ShmodaYT

ShmodaYT t1_iuh7swg wrote

It was another quiet night at the coffee shop, as always. no matter how may nights I worked it was always the same, 1 or 2 regular customers around 4:00am and 5:00am, but never many people outside of that. Of course, that is, unless you count the dark lords personal assistant.

I checked the time on my company issued watch, it showed the time down to the nanosecond this was so I could tell exactly when id be getting a visit from my most reoccurring customer. 3:31am on the dot, this was usually the time when the air in the shop got cold, and when I say cold I mean ice cold, unless the demon was running a little late, apparently traffic in hell could be a nightmare at times.

3:32am was always the worst part, no matter how many times I've seen it, all the lights on the street, in the shop, even in the sky, all going out at once always made me jump. I was tempted to start making the coffee's early, but I wouldn't risk that after the last time I made the coffee early and the ruler of hell decided he didn't want his usual that day, he was outraged I thought I could predict him, he nearly docked my pay for that. yes that's right I work for seitan. well technically I work for Johnny Smithson, the owner of Smithson coffee, but on the day I was hired, the devil himself switched out my contract so I would have to work very specific hours, every do so that I could always be the one to make his coffee, his kind of a sick joke I guess, but according to the contract I he switched for the original I get pretty good pay for the work, tax less 100K a year isn't anything to complain about. Not to mention all the free stuff I got to keep me working their, the most precise wrist watch in the world, a glasses that let me read any language, explicit permission to tell of unruly customers with no backlash, hell even free dental, the benefits are great. Don't bother asking me why the man down under is so invested in keeping me specifically, but at this point I'm not complaining.

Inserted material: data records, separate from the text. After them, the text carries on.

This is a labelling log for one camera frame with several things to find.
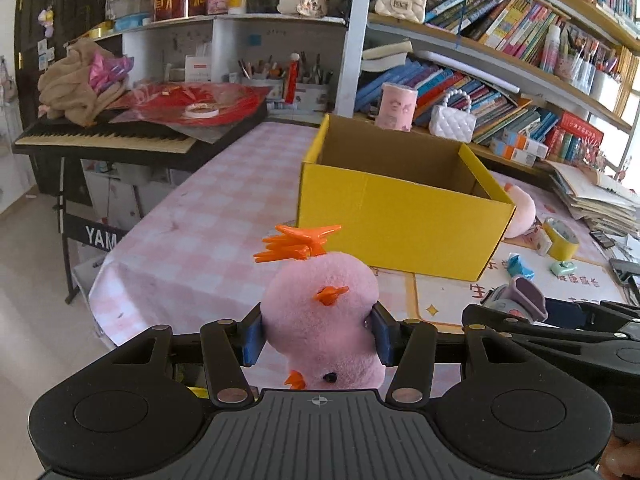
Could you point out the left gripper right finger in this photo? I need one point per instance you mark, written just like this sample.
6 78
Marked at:
410 347

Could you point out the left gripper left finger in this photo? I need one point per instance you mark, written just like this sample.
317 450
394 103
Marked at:
229 346

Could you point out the purple toy watch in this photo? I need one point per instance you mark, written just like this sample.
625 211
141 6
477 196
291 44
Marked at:
519 297

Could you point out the blue crumpled paper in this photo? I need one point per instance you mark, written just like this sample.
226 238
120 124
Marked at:
515 266

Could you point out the mint green small stapler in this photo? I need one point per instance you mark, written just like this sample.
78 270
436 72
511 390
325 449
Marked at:
563 268

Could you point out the yellow cardboard box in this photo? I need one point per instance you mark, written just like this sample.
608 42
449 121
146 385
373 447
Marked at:
404 201

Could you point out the yellow tape roll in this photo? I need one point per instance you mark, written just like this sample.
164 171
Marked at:
564 241

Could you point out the small black phone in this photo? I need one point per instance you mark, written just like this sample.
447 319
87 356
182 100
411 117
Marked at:
603 240

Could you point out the pink plush pig toy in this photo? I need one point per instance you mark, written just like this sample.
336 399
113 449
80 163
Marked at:
525 211

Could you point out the keyboard stand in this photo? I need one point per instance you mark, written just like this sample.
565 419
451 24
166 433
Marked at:
96 234

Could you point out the stack of papers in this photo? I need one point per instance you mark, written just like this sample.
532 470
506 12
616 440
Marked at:
602 209

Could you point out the orange white box lower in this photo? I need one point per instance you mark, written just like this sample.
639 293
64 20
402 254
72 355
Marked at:
502 150

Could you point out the orange white box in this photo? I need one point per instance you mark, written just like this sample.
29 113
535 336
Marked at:
502 150
525 143

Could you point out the white quilted pearl handbag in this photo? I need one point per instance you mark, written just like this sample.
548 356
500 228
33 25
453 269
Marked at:
453 123

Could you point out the orange white box upper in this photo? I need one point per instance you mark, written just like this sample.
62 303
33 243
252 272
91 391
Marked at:
525 143

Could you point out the pink cylindrical container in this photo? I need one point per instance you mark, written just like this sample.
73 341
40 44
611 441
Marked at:
397 107

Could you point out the white tape roll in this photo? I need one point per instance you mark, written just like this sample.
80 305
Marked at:
201 111

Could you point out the red plastic bag sheet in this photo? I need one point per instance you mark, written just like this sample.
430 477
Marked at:
164 103

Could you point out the red santa pen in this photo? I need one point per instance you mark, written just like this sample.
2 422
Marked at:
289 86

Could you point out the black electric keyboard piano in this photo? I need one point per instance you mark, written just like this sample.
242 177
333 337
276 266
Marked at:
137 143

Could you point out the red thick book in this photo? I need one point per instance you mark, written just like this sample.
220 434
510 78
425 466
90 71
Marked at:
583 130

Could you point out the pink shiny wrapper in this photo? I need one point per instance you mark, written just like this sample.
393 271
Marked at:
104 72

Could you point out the beige folded blanket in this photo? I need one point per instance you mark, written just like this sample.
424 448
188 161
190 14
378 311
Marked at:
65 91

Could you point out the wooden bookshelf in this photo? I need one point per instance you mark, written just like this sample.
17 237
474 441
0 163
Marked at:
530 79

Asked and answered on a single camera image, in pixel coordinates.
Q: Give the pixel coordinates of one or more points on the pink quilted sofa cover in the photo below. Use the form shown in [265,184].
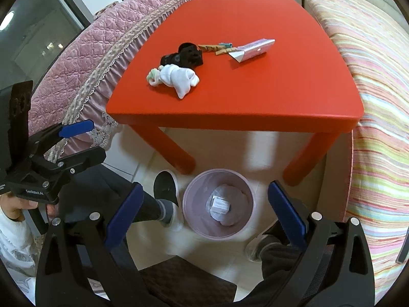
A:
[81,81]

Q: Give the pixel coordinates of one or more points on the black sock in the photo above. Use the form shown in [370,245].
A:
[188,56]

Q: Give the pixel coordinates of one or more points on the left black slipper foot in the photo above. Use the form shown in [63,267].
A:
[166,193]

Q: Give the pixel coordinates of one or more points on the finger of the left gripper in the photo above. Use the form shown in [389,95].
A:
[75,128]
[81,159]

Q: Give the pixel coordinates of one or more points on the small blue clip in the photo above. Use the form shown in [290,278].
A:
[226,45]

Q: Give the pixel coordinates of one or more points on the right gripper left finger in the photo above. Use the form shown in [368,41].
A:
[61,278]

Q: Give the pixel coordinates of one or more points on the white packet in bin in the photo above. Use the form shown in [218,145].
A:
[219,205]

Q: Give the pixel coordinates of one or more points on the striped bed blanket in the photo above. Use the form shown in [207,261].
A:
[375,49]

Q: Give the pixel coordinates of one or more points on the dark window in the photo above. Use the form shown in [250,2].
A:
[33,34]

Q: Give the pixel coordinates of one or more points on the right slipper foot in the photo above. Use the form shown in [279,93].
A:
[257,245]

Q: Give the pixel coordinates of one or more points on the person's left hand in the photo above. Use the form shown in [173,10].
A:
[13,206]

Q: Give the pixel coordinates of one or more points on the pink white carton box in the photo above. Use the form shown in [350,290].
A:
[252,49]

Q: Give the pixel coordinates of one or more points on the dark brown stool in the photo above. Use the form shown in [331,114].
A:
[176,282]

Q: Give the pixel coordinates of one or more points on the red table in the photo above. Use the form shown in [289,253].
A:
[301,84]

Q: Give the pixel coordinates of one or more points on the pink trash bin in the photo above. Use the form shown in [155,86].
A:
[227,184]

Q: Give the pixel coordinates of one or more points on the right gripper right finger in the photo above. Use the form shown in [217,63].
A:
[334,267]

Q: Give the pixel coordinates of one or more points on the white sock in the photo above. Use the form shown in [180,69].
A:
[179,78]

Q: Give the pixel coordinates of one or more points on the wooden clothespin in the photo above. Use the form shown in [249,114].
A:
[211,47]
[226,50]

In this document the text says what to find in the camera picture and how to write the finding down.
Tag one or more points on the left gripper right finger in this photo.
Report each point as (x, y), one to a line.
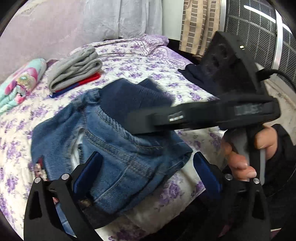
(239, 208)

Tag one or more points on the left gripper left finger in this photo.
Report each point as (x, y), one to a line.
(41, 218)

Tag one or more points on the blue denim jeans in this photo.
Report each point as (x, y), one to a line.
(132, 167)

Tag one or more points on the person's right hand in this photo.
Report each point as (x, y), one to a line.
(237, 150)

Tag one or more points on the dark navy pants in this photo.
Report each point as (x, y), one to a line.
(194, 74)

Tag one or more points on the purple floral bed sheet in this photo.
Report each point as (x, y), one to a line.
(133, 59)

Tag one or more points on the beige brick-pattern curtain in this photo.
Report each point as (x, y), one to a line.
(200, 21)

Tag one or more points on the red blue folded garment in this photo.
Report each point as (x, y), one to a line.
(93, 77)

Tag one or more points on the floral teal pink blanket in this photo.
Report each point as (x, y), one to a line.
(21, 83)

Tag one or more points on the grey folded garment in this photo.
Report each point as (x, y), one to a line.
(73, 69)

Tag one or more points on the lavender headboard cover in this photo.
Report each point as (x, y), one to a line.
(52, 29)

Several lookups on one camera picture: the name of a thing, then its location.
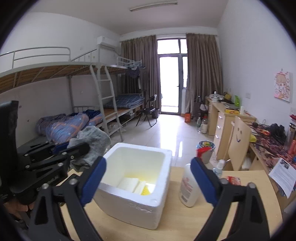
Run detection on white tissue stack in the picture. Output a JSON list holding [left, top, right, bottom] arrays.
[[117, 177, 146, 195]]

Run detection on gray sock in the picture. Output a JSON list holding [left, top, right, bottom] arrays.
[[67, 126, 111, 172]]

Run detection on yellow foam net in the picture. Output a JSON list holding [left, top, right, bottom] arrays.
[[141, 183, 156, 196]]

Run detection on person's left hand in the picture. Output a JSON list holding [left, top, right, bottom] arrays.
[[4, 200, 35, 216]]

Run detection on red snack packet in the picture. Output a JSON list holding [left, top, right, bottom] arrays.
[[226, 176, 241, 186]]

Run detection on blue plaid quilt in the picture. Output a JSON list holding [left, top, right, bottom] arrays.
[[36, 109, 103, 144]]

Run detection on white printed paper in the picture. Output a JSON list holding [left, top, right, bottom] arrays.
[[269, 158, 296, 198]]

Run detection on blue spray bottle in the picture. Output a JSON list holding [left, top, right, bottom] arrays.
[[213, 159, 225, 178]]

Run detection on white lotion pump bottle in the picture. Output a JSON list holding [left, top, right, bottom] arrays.
[[179, 163, 201, 207]]

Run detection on wooden smiley chair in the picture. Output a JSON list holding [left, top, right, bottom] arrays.
[[224, 116, 251, 171]]

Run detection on colourful round bucket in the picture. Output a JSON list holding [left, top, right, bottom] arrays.
[[196, 141, 215, 164]]

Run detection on white styrofoam box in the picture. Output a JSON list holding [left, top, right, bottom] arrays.
[[94, 143, 171, 230]]

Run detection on black headphones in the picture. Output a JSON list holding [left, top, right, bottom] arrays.
[[269, 123, 287, 145]]

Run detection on wooden desk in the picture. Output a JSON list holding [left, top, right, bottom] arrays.
[[205, 96, 296, 209]]

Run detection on metal bunk bed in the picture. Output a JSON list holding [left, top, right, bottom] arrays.
[[1, 47, 144, 146]]

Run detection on black folding chair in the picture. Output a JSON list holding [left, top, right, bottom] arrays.
[[136, 94, 158, 128]]

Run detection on right brown curtain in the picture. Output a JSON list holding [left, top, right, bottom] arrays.
[[185, 33, 223, 113]]

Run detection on brown curtain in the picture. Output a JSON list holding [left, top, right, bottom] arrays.
[[120, 35, 161, 108], [185, 33, 223, 113]]

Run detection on white air conditioner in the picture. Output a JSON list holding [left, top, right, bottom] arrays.
[[97, 36, 119, 49]]

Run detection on left brown curtain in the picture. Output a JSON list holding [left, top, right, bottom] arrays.
[[120, 35, 161, 108]]

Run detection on glass balcony door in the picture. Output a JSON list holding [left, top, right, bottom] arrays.
[[157, 38, 188, 115]]

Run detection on ceiling tube light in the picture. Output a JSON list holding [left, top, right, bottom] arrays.
[[129, 1, 178, 12]]

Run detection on pink cartoon wall picture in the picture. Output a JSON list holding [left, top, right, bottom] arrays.
[[274, 69, 292, 102]]

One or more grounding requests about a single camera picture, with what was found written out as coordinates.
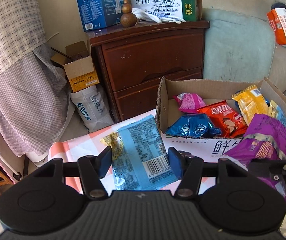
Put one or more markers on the wooden gourd ornament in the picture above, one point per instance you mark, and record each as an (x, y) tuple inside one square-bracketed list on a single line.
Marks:
[(128, 19)]

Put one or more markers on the orange white shopping bag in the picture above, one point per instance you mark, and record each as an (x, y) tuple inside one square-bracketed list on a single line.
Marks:
[(277, 21)]

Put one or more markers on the purple snack bag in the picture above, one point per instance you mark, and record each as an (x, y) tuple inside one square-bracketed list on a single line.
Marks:
[(265, 138)]

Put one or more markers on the dark red wooden nightstand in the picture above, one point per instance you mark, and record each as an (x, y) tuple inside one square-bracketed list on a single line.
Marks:
[(130, 62)]

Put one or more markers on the red snack bag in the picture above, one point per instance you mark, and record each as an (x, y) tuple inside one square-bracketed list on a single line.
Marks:
[(223, 116)]

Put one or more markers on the dark blue snack bag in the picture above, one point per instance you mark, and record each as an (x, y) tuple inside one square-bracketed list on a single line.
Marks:
[(194, 126)]

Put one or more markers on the pink snack bag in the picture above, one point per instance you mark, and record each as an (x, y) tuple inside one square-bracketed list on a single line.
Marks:
[(189, 102)]

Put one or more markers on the cardboard milk tray box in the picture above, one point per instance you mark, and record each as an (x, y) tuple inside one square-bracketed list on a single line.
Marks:
[(211, 92)]

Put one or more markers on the yellow snack bag with barcode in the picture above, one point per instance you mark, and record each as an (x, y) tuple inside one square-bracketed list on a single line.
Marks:
[(250, 102)]

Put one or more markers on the white blue work gloves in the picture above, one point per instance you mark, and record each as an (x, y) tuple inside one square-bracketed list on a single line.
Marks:
[(150, 16)]

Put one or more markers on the small open cardboard box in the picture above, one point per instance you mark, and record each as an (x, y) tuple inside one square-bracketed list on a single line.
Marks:
[(78, 66)]

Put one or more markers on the white plastic bag blue text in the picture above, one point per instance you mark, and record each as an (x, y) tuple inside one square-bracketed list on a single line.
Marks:
[(92, 108)]

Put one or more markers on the light blue snack bag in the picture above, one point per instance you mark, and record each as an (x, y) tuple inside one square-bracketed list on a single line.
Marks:
[(139, 158)]

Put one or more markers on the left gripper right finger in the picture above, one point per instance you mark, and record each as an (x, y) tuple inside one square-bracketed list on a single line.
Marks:
[(188, 169)]

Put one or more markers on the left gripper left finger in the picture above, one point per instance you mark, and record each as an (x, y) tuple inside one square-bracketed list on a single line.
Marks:
[(91, 170)]

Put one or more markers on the pale green sofa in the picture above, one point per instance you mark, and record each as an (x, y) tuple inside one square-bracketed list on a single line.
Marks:
[(242, 48)]

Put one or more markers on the blue carton box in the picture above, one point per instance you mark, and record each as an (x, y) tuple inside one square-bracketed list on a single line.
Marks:
[(97, 14)]

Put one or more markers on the checkered fabric cover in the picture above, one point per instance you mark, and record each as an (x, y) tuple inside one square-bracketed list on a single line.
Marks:
[(35, 105)]

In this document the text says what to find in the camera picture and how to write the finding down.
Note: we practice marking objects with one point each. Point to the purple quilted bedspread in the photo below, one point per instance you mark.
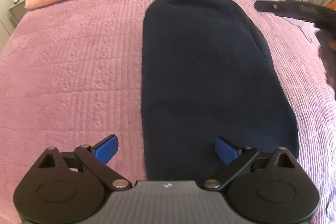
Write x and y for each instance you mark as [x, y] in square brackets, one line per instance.
[71, 75]

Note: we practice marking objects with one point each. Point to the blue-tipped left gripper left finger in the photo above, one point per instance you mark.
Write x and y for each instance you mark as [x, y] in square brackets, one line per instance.
[85, 168]

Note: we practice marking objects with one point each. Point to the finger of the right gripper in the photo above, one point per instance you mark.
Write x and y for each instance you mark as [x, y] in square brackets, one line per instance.
[288, 9]

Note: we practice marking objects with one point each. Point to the navy striped zip hoodie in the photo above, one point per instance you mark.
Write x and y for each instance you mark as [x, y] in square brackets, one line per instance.
[207, 71]

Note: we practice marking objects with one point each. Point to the blue wire clothes hanger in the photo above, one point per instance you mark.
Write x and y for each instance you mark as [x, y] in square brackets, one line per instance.
[301, 26]

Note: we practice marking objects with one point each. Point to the white bedside table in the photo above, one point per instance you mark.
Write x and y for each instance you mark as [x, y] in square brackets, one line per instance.
[17, 12]

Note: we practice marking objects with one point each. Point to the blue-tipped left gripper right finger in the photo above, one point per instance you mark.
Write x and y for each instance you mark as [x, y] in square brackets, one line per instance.
[244, 160]

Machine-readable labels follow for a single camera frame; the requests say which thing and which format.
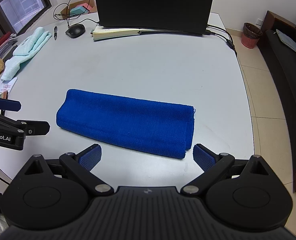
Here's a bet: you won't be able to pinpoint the blue towel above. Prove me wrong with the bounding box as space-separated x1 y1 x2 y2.
56 89 194 159

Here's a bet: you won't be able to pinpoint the light cyan towel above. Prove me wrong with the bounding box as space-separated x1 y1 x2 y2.
1 27 51 81

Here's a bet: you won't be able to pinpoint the white printed paper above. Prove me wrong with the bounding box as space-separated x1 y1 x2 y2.
0 77 17 95

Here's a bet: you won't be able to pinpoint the red folder stack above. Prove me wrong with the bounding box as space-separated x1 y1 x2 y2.
0 32 17 58

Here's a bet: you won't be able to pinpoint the black pen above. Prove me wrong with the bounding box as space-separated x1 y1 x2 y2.
54 26 57 40

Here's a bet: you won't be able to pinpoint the black computer mouse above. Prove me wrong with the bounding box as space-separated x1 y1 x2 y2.
65 23 86 38

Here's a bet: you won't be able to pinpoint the open notebook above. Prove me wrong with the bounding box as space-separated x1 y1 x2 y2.
90 24 148 42

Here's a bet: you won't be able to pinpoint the cardboard box with items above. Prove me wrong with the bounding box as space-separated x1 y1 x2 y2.
59 0 97 20

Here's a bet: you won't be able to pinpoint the red waste basket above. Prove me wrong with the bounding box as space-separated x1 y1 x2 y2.
241 23 263 49

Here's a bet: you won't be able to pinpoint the black leather sofa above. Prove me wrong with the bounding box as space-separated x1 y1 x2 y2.
257 11 296 192

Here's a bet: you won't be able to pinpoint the grey cushion on sofa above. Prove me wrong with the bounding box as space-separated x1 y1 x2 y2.
276 29 296 52

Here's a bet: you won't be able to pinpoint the black laptop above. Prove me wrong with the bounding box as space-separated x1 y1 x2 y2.
95 0 213 35

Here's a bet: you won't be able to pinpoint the black mouse cable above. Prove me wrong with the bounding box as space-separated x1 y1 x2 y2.
53 0 100 29

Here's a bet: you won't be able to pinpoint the black laptop cables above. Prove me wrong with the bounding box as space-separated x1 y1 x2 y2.
205 24 238 55

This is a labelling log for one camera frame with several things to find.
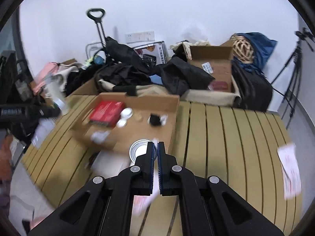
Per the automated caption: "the black sock bundle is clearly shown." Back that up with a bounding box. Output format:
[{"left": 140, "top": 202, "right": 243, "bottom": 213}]
[{"left": 149, "top": 113, "right": 162, "bottom": 126}]

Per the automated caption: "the pink happy birthday card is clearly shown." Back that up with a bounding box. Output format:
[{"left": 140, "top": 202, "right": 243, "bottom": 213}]
[{"left": 277, "top": 143, "right": 302, "bottom": 200}]

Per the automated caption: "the white jar lid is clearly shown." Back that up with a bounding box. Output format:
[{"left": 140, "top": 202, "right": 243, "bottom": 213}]
[{"left": 129, "top": 139, "right": 151, "bottom": 163}]

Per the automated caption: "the white thermos bottle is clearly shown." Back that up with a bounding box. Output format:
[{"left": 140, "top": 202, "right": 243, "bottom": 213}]
[{"left": 45, "top": 79, "right": 69, "bottom": 116}]

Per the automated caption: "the beige pink clothes heap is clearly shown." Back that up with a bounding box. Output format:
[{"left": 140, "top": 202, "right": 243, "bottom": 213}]
[{"left": 32, "top": 62, "right": 84, "bottom": 94}]

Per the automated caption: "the white round jar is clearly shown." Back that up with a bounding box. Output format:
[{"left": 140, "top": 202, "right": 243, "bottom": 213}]
[{"left": 116, "top": 118, "right": 127, "bottom": 128}]

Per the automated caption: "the red printed box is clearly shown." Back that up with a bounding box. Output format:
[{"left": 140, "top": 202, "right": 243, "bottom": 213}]
[{"left": 89, "top": 101, "right": 125, "bottom": 128}]

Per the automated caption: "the brown cardboard tray box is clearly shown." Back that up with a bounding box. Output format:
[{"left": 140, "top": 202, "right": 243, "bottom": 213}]
[{"left": 70, "top": 93, "right": 179, "bottom": 156}]

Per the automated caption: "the small white jar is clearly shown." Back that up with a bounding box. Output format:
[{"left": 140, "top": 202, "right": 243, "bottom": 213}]
[{"left": 120, "top": 108, "right": 133, "bottom": 119}]

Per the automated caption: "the black clothing pile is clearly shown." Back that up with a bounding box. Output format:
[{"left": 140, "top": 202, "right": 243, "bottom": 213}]
[{"left": 65, "top": 36, "right": 214, "bottom": 96}]

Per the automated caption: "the beige fabric bag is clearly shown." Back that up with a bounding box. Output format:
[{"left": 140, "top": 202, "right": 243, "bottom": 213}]
[{"left": 96, "top": 79, "right": 242, "bottom": 107}]

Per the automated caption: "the blue folded cloth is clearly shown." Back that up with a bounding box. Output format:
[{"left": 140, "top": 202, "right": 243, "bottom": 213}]
[{"left": 149, "top": 75, "right": 163, "bottom": 85}]

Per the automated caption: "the printed appliance box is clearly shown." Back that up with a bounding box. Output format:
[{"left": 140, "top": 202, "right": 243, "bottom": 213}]
[{"left": 133, "top": 41, "right": 168, "bottom": 66}]

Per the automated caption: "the open brown cardboard box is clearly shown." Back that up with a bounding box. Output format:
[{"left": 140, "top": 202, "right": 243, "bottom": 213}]
[{"left": 188, "top": 44, "right": 233, "bottom": 93}]

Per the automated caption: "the woven rattan basket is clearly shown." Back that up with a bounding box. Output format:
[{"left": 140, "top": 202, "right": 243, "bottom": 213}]
[{"left": 230, "top": 34, "right": 254, "bottom": 64}]

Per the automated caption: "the blue fabric bag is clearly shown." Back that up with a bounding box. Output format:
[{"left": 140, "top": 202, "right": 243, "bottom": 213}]
[{"left": 233, "top": 32, "right": 278, "bottom": 74}]

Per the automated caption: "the black tripod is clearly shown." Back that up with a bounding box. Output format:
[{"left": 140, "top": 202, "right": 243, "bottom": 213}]
[{"left": 271, "top": 27, "right": 314, "bottom": 129}]

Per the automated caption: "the black trolley handle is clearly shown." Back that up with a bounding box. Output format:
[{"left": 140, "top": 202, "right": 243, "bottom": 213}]
[{"left": 86, "top": 8, "right": 106, "bottom": 48}]

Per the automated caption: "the white wall socket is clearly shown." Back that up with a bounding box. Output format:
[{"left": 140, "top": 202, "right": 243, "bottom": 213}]
[{"left": 125, "top": 31, "right": 155, "bottom": 43}]

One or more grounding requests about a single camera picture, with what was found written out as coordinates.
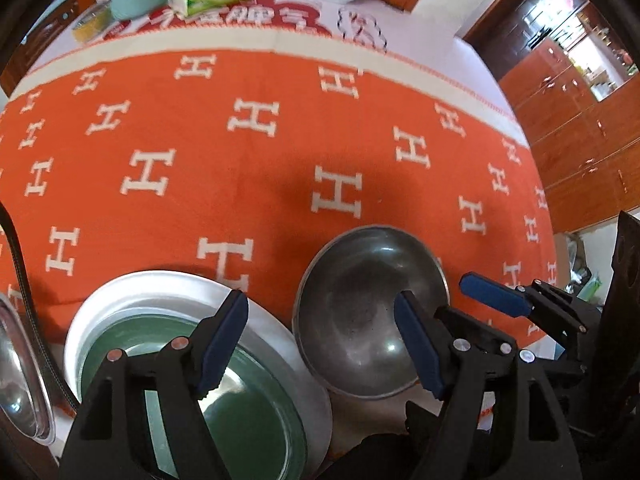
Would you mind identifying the white foam plate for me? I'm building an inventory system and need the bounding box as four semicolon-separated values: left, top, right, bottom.
64;270;332;479

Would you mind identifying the small steel bowl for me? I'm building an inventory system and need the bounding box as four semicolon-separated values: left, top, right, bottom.
292;226;450;400

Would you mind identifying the orange H-pattern blanket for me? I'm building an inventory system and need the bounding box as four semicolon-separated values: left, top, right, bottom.
1;26;558;342

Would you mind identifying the green plate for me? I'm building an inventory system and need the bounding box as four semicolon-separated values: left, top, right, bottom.
78;314;307;479

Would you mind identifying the wooden cabinet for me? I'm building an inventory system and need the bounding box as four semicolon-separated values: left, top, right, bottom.
497;34;640;233

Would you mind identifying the black cable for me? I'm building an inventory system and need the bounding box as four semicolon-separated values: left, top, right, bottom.
0;201;79;411

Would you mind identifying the large steel bowl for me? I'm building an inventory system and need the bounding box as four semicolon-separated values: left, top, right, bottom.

Finally, 3:33. The door to the coffee shop cracked open and mist begun flooding into the store as it did every night. As usual I was the only person working at this hour, and all the cameras shut of automatically for what the manager calls "automated video download", aka the devils fancy way of saying "its time to get my coffee". As the door shut itself, the mist slowly formed itself into the shape of a tall, slender man with 2 horns on the top of his head. As the mist dissipated, before me stood my most loyal customer, "Hey Asrogorth" I said enthusiastically, Asrogorth had become one of the few sources for social interaction I got while on shift, so I always relished in his company. "The usual?" I continued, no matter how many times i saw Asrogorth, the cracks of burning fire around his eyes and horns contrasting with obsidian black skin was always a cool site. "Yes please" he replied, "1 pumpkin spice latte and the largest ristretto you can make". As I got to work making the coffees I was tempted to ask how Asrogorth's family was, but then I rememberd last night when he told me his wife filed for a divorce and wanted full custody of their kids, its bad enough the guy works the longest hours in the universe, he didn't need me brining up his tricky situation. I finished the coffees quickly, making sure to fill the ristretto a high as possible. "Here you go" I say as I slide the two coffees over to the demon, "thanks Mark" he replied with a grateful tone as he slides onto the counter 3 teeth, Asrogorth always tipped weirdly, but I didn't complain i guess hell just has a different tipping culture. "well I should be off then" Asrogorth says while turning to leave "the big boss will be mad if I don't get back before his latte goes cold", "oh Asrogorth" I say as he starts to leave "would you tell mister Lucifer my car is having engine trouble, id like him to send someone to have a look at it", Asrogorth gives me a quick wink as he opens the door, returns into mist and leave the store.

Now i just have to wait around until 5:54, apparently God gets his morning coffee at 5:55am, and mister Lucifer definitely doesn't want me serving him.